Work item
Go through the listing below and output exactly the line with "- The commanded", the line with "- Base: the", and each line between; omit the rest.

Dataset records
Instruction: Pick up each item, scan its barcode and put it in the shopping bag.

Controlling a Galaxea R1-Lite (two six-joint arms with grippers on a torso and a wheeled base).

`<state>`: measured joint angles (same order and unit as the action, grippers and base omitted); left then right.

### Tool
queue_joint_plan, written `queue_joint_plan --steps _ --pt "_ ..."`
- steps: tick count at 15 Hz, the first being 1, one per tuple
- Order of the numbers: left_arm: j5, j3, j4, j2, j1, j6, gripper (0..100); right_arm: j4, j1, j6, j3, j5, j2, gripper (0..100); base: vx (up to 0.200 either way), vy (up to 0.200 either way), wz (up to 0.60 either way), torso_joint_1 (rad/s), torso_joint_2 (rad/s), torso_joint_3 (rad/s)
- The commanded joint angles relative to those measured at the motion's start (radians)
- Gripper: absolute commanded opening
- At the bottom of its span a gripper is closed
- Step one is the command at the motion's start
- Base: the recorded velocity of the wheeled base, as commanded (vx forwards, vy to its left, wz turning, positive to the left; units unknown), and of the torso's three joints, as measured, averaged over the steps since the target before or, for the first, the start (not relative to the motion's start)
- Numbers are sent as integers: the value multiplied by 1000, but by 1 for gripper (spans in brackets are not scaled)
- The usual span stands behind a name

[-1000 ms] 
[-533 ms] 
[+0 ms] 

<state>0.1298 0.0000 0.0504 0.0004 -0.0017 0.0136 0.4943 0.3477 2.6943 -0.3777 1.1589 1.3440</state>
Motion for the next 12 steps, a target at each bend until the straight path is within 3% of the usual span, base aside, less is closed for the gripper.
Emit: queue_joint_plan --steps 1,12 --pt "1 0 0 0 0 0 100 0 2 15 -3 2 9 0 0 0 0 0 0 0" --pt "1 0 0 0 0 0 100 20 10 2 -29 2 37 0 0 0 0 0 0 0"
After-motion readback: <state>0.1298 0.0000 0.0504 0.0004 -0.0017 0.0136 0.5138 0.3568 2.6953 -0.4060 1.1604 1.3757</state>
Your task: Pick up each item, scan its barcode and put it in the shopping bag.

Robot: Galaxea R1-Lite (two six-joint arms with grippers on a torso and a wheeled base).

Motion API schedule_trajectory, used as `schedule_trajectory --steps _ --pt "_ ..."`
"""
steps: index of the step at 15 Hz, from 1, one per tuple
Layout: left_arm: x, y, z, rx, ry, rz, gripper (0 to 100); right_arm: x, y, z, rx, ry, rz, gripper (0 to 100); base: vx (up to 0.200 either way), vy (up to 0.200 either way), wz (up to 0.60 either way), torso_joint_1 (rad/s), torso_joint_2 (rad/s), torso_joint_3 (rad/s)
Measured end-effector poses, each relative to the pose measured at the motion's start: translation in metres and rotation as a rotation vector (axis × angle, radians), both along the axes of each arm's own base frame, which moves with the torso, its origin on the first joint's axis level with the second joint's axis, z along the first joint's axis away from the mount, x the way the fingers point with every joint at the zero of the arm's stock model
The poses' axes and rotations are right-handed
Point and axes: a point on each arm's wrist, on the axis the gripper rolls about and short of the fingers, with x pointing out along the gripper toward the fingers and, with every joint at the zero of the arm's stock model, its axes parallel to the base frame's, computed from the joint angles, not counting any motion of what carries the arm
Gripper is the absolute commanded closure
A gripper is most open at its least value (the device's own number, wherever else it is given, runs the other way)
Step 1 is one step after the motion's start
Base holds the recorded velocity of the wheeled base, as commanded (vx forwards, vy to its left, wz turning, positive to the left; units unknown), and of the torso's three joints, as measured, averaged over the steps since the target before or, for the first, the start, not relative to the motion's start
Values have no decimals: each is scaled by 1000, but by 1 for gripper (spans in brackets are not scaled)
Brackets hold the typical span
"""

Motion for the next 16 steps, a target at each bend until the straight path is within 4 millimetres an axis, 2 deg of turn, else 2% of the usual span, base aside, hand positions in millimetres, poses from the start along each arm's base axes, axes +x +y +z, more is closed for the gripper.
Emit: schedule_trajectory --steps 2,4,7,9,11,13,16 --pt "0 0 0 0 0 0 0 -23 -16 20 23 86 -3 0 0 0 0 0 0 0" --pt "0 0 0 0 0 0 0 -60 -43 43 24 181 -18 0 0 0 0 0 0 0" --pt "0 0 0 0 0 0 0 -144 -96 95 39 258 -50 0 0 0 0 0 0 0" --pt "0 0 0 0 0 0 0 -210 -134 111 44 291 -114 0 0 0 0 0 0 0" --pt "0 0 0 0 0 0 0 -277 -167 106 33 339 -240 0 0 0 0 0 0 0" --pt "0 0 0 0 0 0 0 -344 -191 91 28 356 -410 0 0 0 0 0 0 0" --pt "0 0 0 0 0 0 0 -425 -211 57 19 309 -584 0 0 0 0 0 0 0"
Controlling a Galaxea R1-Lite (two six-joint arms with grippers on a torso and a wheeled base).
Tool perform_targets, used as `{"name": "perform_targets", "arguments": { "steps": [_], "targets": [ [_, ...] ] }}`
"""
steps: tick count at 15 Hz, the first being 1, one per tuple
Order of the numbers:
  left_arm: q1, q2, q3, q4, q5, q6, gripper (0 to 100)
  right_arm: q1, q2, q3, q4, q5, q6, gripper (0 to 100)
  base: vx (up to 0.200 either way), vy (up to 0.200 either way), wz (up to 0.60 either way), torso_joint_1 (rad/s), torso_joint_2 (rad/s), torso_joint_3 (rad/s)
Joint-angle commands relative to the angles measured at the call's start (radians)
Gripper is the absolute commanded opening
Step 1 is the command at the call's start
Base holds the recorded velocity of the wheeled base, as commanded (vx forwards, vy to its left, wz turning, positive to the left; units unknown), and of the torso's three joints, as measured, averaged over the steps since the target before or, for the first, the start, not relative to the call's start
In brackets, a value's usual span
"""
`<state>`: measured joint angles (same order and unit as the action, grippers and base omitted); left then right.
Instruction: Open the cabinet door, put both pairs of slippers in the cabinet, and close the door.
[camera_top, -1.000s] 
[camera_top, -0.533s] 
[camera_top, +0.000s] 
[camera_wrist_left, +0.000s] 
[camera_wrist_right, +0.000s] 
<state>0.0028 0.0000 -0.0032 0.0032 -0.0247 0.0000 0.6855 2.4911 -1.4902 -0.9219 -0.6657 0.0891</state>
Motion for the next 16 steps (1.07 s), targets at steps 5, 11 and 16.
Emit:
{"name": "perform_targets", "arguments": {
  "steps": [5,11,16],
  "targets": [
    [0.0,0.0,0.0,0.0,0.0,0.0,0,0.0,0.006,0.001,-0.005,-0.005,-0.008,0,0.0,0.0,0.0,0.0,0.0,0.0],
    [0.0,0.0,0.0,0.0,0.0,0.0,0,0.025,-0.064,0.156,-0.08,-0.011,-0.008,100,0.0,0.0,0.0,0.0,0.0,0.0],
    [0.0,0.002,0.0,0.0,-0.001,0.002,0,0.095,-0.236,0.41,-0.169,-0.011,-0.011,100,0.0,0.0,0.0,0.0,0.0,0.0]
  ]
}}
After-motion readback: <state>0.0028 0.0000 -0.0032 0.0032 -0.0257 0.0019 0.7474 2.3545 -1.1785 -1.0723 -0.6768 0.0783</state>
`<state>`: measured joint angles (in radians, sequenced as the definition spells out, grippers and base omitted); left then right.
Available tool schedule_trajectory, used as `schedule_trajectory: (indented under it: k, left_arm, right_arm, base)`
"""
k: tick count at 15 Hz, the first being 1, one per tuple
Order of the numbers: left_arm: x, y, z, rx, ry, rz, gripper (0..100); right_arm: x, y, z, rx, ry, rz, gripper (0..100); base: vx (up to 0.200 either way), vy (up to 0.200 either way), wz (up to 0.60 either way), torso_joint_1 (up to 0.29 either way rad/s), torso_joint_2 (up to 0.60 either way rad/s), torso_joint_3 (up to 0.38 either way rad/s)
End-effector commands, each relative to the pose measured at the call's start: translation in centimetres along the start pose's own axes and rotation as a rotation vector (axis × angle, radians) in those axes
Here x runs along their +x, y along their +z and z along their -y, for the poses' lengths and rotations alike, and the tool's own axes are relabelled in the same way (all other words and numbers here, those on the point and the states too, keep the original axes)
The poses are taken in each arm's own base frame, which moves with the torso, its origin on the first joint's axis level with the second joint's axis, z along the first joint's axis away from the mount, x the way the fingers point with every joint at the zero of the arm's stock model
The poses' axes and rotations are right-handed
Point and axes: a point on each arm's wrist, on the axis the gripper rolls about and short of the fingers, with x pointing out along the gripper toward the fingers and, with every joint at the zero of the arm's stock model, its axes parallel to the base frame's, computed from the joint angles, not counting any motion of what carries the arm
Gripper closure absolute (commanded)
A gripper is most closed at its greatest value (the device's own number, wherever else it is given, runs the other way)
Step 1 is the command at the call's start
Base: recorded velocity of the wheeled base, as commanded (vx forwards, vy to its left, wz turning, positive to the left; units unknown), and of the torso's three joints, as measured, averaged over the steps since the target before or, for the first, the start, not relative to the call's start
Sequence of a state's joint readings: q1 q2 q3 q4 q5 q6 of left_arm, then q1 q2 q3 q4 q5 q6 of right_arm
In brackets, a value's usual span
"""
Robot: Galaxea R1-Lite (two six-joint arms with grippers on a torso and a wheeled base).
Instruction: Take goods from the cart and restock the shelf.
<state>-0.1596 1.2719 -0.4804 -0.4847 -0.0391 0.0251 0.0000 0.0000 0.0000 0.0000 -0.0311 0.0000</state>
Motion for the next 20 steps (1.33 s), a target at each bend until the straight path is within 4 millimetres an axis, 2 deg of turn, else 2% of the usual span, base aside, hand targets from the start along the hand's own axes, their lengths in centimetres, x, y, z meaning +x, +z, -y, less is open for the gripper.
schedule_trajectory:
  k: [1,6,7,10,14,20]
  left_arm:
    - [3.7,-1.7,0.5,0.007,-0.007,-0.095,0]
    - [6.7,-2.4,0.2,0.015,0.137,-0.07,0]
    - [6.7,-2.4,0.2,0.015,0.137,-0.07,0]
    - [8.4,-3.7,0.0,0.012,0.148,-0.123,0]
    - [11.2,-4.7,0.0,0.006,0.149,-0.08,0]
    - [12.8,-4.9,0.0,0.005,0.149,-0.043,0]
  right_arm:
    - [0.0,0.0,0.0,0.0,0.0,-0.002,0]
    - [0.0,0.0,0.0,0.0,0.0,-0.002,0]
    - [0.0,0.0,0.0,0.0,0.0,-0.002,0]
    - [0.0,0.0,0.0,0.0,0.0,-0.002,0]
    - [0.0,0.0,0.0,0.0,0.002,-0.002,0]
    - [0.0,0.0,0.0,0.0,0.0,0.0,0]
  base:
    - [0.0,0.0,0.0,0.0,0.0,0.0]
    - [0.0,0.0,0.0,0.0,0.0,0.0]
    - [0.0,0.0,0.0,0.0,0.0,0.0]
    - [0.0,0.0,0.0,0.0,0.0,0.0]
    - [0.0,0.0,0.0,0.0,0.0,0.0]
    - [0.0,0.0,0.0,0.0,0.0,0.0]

Answer box
- The commanded joint angles relative to those measured at the motion's start (radians)
- Gripper: absolute commanded opening
- At the bottom of its span a gripper is closed
- Step one is the command at the motion's start
- Base: the recorded velocity of the wheeled base, as commanded (vx forwards, vy to its left, wz turning, positive to the left; units unknown), and of the torso's three joints, as measured, averaged over the steps since the target before or, for the first, the start (not relative to the motion's start)

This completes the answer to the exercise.